== Activity ==
The data below should be printed in full, exactly, and without any of its images.

== Available data ==
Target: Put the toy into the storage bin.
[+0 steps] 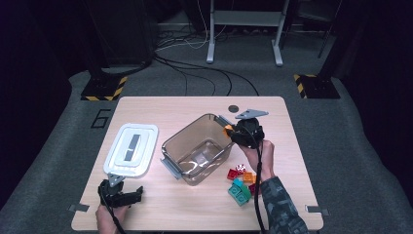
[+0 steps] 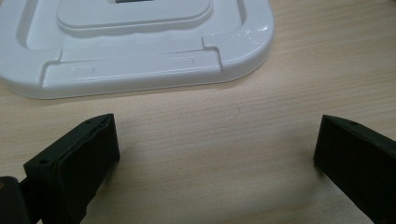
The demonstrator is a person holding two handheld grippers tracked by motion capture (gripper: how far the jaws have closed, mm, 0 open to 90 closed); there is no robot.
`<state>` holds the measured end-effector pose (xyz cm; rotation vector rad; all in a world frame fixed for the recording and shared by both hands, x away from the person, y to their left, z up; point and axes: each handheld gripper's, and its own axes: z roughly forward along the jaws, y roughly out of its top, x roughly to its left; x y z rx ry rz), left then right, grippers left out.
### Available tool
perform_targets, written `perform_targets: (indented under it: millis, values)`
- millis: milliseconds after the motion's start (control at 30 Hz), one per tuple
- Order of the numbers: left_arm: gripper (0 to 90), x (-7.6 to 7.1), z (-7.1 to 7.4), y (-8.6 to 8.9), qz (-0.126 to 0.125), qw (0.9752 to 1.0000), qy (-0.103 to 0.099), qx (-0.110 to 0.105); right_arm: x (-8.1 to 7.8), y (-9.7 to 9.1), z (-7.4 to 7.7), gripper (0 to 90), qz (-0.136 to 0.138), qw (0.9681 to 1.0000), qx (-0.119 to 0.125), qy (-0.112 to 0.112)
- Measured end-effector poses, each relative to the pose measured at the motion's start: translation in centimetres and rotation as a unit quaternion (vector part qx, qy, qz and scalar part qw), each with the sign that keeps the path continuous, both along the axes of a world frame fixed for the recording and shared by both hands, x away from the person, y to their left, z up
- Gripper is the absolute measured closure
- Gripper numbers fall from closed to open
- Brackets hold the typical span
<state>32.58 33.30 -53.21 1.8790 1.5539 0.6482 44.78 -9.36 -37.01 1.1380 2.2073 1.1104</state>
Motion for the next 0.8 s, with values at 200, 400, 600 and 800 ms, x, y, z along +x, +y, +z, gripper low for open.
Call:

== Result of this task ==
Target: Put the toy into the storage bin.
[+0 steps] 
[+0 steps] 
The demonstrator is a person holding two handheld grippers tracked by motion capture (gripper: how far the jaws have closed, mm, 0 open to 90 closed); there is no robot.
`<state>` holds the measured end-effector pose (xyz cm; rotation vector rad; all in a world frame fixed for the recording and shared by both hands, x away from the person, y to their left, z up; point and axes: each handheld gripper's, and its own axes: z roughly forward along the jaws, y roughly out of its top, x roughly to its left; x y z rx ry rz), left then right, grippers left out.
### Available tool
perform_targets, written `perform_targets: (indented under it: millis, values)`
- millis: milliseconds after the motion's start (control at 30 Hz), one per tuple
- Order of the numbers: left_arm: gripper (0 to 90), x (-7.6 to 7.1), z (-7.1 to 7.4), y (-8.6 to 8.9), qz (-0.126 to 0.125), qw (0.9752 to 1.0000), qy (-0.103 to 0.099), qx (-0.110 to 0.105); right_arm: x (-8.1 to 7.8), y (-9.7 to 9.1), z (-7.4 to 7.7), gripper (0 to 90), qz (-0.136 to 0.138), qw (0.9681 to 1.0000), qx (-0.119 to 0.125), qy (-0.112 to 0.112)
- Measured end-effector poses, each relative to the pose measured at the motion's start: translation in centimetres and rotation as a unit quaternion (vector part qx, qy, qz and scalar part qw), each with the sign that keeps the path continuous, both along the axes of a world frame fixed for the recording and shared by both hands, x away from the person, y to their left, z up
- Gripper is the absolute measured closure
- Gripper numbers fall from closed to open
- Brackets hold the typical span
<state>32.58 33.30 -53.21 1.8790 1.5539 0.6482 44.78 -9.36 -37.01 1.1380 2.2073 1.1104</state>
Motion for the next 0.8 s, with values at 200, 400, 600 and 800 ms, x, y, z along +x, +y, +z, gripper low for open.
Call:

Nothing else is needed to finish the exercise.